Ich schenkte Tillie ein beruhigend gemeintes Lächeln, aber ich fühlte mich nicht wohl.

Ich, fuhr zurück zum Büro und überschlug kurz die Kosten, die mir bisher entstanden waren; ungefähr fünfundsiebzig Dollar für die Zeit bei Tillie und die Zeit, die für die Untersuchung von Elaines Apartment drauf gegangen war, plus der Zeit in der Bücherei und am Telefon und die Ferngesprächsgebühren. Ich kannte Privatdetektive, die ihre gesamten Nachforschungen vom Telefon aus führten, aber ich finde das nicht sehr klug. Solange man sich mit den Leuten nicht von Angesicht zu Angesicht beschäftigt, gibt es zu viele Dinge, die man übersehen kann und zu viele Möglichkeiten, getäuscht zu werden.

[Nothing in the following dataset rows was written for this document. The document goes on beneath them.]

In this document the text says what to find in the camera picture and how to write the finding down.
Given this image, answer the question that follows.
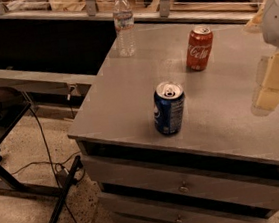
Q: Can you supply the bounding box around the top grey drawer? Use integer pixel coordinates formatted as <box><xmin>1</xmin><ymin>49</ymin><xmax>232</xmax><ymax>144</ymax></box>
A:
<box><xmin>82</xmin><ymin>156</ymin><xmax>279</xmax><ymax>210</ymax></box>

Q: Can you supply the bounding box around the grey drawer cabinet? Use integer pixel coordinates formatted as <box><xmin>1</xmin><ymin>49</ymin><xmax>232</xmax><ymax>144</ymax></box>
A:
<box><xmin>69</xmin><ymin>24</ymin><xmax>279</xmax><ymax>223</ymax></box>

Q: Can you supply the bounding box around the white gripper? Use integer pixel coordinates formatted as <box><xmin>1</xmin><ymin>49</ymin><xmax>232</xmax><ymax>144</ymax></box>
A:
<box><xmin>244</xmin><ymin>0</ymin><xmax>279</xmax><ymax>111</ymax></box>

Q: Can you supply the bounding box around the middle grey drawer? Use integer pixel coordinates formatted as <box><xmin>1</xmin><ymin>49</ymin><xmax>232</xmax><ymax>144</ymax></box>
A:
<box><xmin>99</xmin><ymin>192</ymin><xmax>267</xmax><ymax>223</ymax></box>

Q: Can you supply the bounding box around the black side table stand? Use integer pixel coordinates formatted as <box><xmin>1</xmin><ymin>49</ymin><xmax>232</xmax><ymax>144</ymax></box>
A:
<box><xmin>0</xmin><ymin>72</ymin><xmax>91</xmax><ymax>223</ymax></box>

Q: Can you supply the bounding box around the red coca-cola can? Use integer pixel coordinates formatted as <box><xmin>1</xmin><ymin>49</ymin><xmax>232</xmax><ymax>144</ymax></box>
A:
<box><xmin>186</xmin><ymin>25</ymin><xmax>214</xmax><ymax>71</ymax></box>

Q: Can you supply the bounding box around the grey drawer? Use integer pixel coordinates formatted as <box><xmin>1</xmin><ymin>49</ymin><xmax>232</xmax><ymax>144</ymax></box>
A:
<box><xmin>99</xmin><ymin>192</ymin><xmax>267</xmax><ymax>223</ymax></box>
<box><xmin>82</xmin><ymin>156</ymin><xmax>279</xmax><ymax>210</ymax></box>

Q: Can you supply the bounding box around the black floor cable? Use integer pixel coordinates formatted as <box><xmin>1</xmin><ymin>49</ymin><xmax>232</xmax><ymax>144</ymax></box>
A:
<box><xmin>3</xmin><ymin>100</ymin><xmax>90</xmax><ymax>223</ymax></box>

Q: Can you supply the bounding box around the blue pepsi can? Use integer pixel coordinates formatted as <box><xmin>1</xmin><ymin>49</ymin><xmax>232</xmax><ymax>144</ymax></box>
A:
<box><xmin>153</xmin><ymin>81</ymin><xmax>185</xmax><ymax>135</ymax></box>

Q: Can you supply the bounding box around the clear plastic water bottle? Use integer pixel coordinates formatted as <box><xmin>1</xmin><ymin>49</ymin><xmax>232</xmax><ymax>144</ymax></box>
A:
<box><xmin>113</xmin><ymin>0</ymin><xmax>136</xmax><ymax>57</ymax></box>

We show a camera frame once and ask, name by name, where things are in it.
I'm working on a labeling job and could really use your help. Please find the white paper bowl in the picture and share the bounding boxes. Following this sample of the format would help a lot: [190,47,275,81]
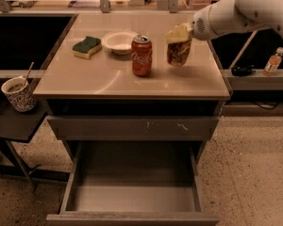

Ich rief ein Reisebüro an und buchte einen Flug nach Miami und zurück. Er kostete mich neunundneunzig Dollar einfach, dafür musste ich mitten in der Nacht fliegen und durfte weder essen und trinken noch zum Klo gehen. Außerdem ließ ich mir am anderen Ende einen billigen Mietwagen reservieren.

Mein Flugzeug würde erst in etlichen Stunden starten, also fuhr ich nach Hause, absolvierte eine Jogging-Runde von drei Meilen und steckte mir dann Zahnbürste und Zahnpasta in die Tasche und nannte das »Packen«. Später würde ich Elaines Reisebüro ausfindig machen müssen, um in Erfahrung zu bringen, welche Fluggesellschaft sie in Anspruch genommen hatte, und ob sie vielleicht einen Weiterflug nach Mexiko oder in die Karibik gebucht hatte. In der Zwischenzeit hoffte ich, Elaines Freundin in Florida zu erwischen, bevor sie sich aus dem Staub gemacht und mir meine einzige Verbindung zu Elaines Aufenthaltsort genommen hatte.